Stat-Ease Blog

  • 2019 Analytics Solutions Conference: You Know You Want to Go!

    The upcoming 2019 Analytics Solutions Conference is your opportunity to discover how others are using statistical tools [design of experiments (DOE), multivariate analysis (MVA) and process analytical technology (PAT)] to dramatically impact the bottom line.

    And registration is open for the conference!

    Reason #1 to be there: Keynote Speaker Dr. Geoff Vining. Jump-start your education by learning about leading-edge methodology with Geoff’s talk on “Solving Complex Problems”.

    These days, organizations need solutions for increasingly complex problems that are critical to their operation. Statistical engineering is the discipline dedicated to the art and science of solving these complex problems. These problems almost always are unstructured and typically large, crossing several disciplines. Typically, the data associated with them come from a wide variety of sources and thus usually look like a “mess.” The key is how to provide enough definition, data analysis, and structure to create a reasonable path to a truly sustainable solution.

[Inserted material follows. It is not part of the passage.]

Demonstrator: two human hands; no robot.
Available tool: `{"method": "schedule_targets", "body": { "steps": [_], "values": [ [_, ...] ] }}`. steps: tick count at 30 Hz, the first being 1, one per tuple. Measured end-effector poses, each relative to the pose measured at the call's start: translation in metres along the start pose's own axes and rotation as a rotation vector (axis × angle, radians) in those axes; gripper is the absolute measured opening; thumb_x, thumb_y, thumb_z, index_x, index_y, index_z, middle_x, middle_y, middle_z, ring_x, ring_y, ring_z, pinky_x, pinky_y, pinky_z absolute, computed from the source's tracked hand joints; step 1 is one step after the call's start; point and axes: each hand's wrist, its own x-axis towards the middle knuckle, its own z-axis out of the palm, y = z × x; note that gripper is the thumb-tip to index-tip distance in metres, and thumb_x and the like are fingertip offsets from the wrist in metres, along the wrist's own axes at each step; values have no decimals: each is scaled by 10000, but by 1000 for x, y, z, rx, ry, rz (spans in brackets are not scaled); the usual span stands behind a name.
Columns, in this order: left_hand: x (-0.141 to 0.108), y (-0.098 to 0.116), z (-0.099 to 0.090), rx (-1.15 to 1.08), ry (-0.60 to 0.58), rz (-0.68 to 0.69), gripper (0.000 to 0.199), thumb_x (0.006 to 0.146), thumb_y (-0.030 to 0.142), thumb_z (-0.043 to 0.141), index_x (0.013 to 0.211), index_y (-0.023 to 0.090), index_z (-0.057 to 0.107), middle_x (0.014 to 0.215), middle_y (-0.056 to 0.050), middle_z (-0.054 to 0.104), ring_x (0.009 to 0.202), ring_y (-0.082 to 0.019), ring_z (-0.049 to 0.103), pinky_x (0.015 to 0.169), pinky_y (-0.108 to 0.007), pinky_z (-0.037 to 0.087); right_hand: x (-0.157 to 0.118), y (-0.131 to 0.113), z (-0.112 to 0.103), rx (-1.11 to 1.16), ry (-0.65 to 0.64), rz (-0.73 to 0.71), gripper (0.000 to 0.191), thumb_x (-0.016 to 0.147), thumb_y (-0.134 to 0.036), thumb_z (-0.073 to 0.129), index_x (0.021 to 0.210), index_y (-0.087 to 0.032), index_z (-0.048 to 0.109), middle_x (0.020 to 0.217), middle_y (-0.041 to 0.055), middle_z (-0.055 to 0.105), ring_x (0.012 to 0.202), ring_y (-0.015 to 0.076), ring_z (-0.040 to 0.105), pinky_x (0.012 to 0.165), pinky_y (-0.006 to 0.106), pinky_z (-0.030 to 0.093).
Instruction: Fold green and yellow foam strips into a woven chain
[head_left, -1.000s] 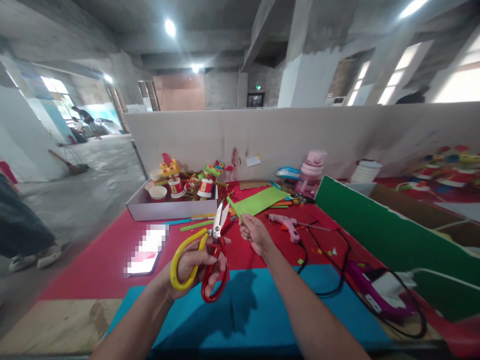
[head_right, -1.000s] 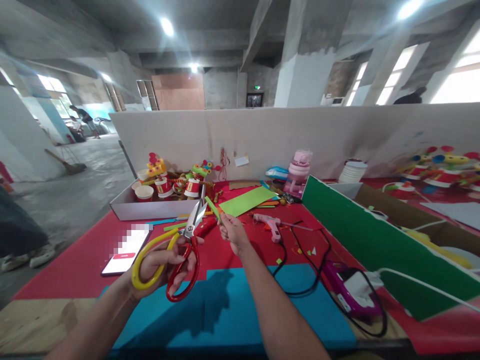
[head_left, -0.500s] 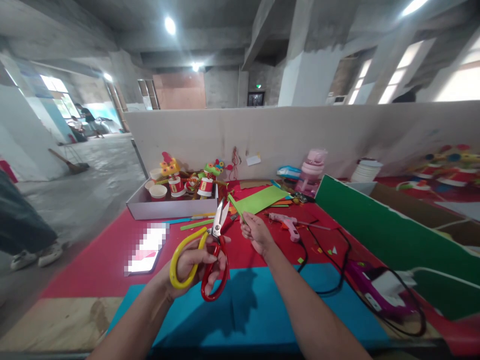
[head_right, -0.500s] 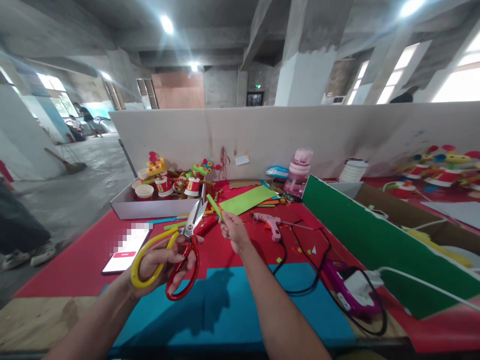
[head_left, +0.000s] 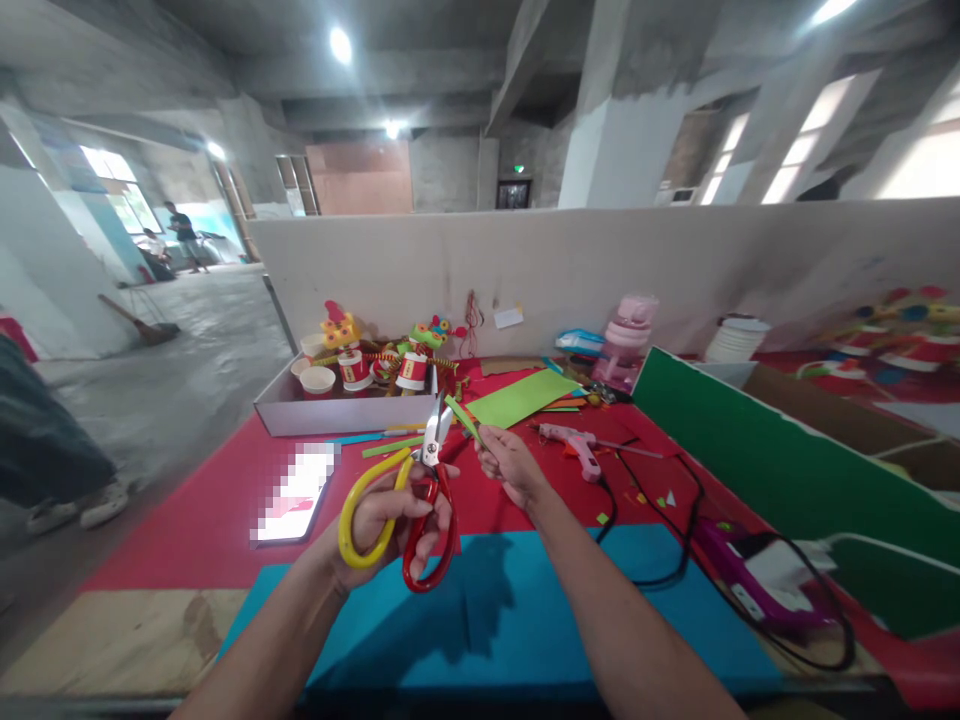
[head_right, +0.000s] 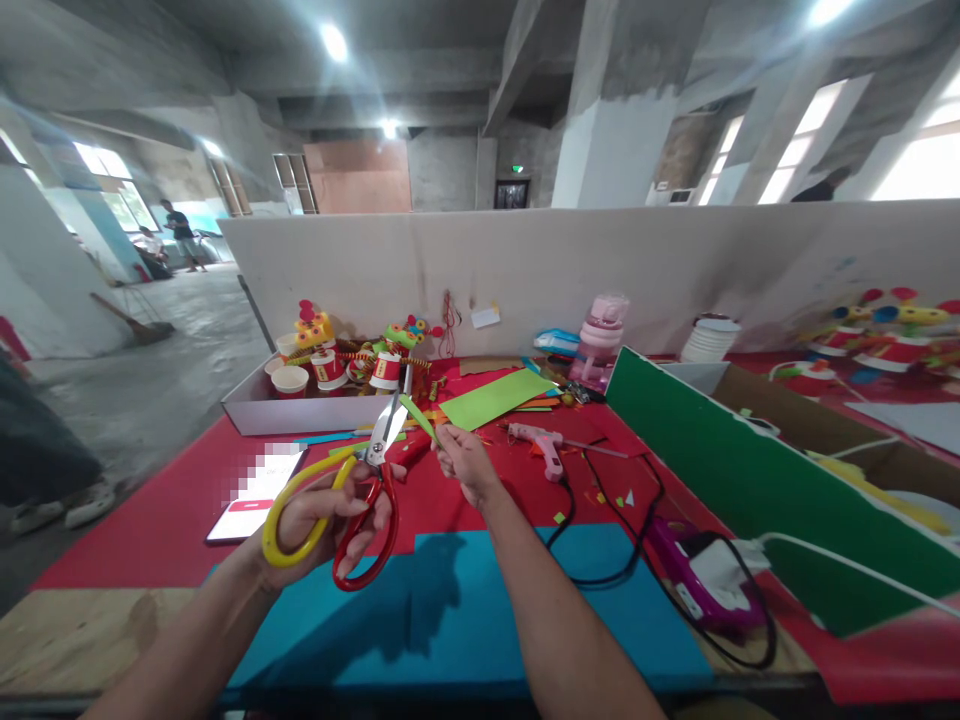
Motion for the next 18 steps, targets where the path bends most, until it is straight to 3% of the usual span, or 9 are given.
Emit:
{"method": "schedule_targets", "body": {
  "steps": [8,11,14,16,18],
  "values": [
    [-1,7,11,59,120,30,384,833,249,567,1196,138,511,721,-23,584,418,-79,476,364,-207,422,-1,2,5,3,-25,-24,412,733,-553,681,658,-180,524,466,-107,275,401,30,156,393,185,127],
    [-4,14,11,167,194,116,392,825,309,585,1170,137,514,623,27,532,334,-60,396,328,-204,371,1,4,1,9,-23,-24,401,725,-539,695,656,-179,531,462,-103,292,396,30,166,386,183,134],
    [-12,28,-5,440,359,222,437,823,388,569,1188,159,496,576,50,517,325,-80,395,348,-228,386,5,6,-6,62,46,-43,404,709,-547,704,658,-182,537,441,-110,278,387,32,154,376,181,130],
    [-18,37,-21,737,519,218,468,823,429,552,1214,179,494,547,55,515,345,-101,426,381,-232,390,9,8,-12,148,103,-61,400,693,-551,713,687,-187,546,442,-112,290,382,33,160,369,176,134],
    [-21,42,-36,1116,634,139,450,789,389,583,1192,193,541,674,-1,617,494,-140,547,476,-242,431,13,9,-16,231,126,-60,400,684,-551,717,742,-188,559,472,-102,348,383,33,199,365,171,152]
  ]
}}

    Statistical engineering provides a structure to determine which statistical and analytic tools/methods are appropriate depending on the circumstances, and it outlines how to create sustainable solutions efficiently and effectively. Ultimately, it is the discipline that helps practitioners determine “the right tool for the right job at the right time, properly applied.”

    This talk introduces this new discipline at a high level. It then outlines the important roles that both DOE and data analytics play in the solution of complex problems. In the process it emphasizes the importance of strategy and understanding exactly what the tools can and cannot do.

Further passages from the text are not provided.